• Exercise aim: All lines in the material below that contain "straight" should be located and copied.

• Source material:
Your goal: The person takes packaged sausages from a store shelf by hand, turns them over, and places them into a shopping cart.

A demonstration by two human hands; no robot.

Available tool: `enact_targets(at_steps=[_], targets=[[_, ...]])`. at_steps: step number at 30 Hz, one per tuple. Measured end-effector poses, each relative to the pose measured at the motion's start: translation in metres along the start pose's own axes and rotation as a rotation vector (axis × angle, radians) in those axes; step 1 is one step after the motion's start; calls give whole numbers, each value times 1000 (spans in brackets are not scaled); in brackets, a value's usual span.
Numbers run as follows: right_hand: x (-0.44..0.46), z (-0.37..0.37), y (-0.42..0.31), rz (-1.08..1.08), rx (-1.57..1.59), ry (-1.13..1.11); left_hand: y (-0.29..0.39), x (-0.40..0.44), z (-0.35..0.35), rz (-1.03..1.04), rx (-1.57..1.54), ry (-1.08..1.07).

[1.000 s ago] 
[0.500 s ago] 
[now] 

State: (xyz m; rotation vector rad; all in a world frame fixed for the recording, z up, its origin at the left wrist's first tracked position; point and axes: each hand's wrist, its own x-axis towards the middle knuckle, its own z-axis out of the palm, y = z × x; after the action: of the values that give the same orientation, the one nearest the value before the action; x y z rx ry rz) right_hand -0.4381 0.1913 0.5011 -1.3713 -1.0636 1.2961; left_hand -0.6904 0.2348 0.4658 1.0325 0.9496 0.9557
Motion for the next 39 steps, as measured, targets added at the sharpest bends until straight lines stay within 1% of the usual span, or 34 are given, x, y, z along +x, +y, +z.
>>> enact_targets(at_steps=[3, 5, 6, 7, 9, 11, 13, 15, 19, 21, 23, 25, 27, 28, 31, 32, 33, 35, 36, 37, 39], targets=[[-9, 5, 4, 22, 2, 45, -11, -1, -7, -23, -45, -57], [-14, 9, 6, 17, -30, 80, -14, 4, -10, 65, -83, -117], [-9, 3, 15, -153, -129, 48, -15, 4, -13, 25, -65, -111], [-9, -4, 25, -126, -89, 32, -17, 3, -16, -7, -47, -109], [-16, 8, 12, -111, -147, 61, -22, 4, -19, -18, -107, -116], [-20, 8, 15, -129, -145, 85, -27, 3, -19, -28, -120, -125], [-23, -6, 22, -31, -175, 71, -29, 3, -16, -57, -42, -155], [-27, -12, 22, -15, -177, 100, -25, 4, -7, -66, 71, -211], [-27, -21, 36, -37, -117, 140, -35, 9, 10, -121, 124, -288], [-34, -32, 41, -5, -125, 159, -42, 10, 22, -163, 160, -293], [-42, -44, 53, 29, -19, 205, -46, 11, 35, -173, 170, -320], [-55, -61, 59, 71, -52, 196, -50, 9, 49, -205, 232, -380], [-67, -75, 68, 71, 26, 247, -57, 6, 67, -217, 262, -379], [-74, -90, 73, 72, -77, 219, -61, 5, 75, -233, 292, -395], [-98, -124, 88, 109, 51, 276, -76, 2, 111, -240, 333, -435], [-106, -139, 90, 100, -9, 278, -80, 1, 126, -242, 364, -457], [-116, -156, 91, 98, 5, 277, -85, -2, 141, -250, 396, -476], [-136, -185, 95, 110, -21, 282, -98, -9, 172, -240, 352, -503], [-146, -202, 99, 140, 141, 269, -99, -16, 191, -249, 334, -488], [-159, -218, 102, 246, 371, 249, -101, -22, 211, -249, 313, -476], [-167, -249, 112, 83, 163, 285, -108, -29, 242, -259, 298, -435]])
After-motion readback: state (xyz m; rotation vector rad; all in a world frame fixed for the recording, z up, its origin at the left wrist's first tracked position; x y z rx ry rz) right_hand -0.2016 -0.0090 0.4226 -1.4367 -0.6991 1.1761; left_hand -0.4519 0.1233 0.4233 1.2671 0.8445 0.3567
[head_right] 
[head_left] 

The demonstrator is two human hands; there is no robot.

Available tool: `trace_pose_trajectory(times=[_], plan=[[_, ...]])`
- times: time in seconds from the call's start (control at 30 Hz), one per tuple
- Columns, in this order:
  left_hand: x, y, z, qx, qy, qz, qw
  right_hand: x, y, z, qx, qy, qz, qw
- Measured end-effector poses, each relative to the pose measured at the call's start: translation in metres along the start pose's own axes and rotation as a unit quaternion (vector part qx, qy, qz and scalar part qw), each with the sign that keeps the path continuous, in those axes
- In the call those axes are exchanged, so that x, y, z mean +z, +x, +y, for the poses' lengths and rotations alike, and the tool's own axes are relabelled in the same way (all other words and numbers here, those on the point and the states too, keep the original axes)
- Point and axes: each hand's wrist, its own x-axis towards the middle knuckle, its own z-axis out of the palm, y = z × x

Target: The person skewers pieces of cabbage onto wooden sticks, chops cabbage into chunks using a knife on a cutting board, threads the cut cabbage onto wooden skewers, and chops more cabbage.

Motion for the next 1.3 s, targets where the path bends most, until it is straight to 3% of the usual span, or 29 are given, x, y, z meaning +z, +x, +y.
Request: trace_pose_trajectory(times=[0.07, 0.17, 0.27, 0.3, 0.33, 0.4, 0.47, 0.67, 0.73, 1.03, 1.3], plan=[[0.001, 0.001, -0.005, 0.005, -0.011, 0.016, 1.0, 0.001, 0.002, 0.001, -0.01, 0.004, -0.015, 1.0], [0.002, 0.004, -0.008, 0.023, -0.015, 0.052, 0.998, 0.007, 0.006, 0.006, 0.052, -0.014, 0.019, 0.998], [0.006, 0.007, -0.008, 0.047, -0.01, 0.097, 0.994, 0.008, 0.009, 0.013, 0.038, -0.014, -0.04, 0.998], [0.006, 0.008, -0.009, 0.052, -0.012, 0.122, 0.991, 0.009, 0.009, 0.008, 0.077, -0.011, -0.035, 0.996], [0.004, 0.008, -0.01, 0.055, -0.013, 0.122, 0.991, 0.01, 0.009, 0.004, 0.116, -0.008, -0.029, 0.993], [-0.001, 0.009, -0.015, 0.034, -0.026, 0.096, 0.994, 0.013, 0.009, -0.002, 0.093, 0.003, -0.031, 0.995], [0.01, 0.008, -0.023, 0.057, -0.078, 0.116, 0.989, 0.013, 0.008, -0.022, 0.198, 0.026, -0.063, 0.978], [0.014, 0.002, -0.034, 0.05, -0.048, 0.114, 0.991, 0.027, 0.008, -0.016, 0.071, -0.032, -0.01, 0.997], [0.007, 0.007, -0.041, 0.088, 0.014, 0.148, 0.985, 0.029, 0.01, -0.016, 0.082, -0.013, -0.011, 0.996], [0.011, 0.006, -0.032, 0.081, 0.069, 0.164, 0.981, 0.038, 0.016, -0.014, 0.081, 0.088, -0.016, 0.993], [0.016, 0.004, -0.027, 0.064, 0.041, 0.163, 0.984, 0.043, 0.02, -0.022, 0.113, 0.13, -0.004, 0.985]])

• Written solution:
Motion for the next 39 steps, as measured, targets added at the sharpest bends until straight lines stay within 1% of the usual span, or 34 are given, x, y, z along +x, +y, +z.
Motion for the next 1.3 s, targets where the path bends most, until it is straight to 3% of the usual span, or 29 are given, x, y, z meaning +z, +x, +y.

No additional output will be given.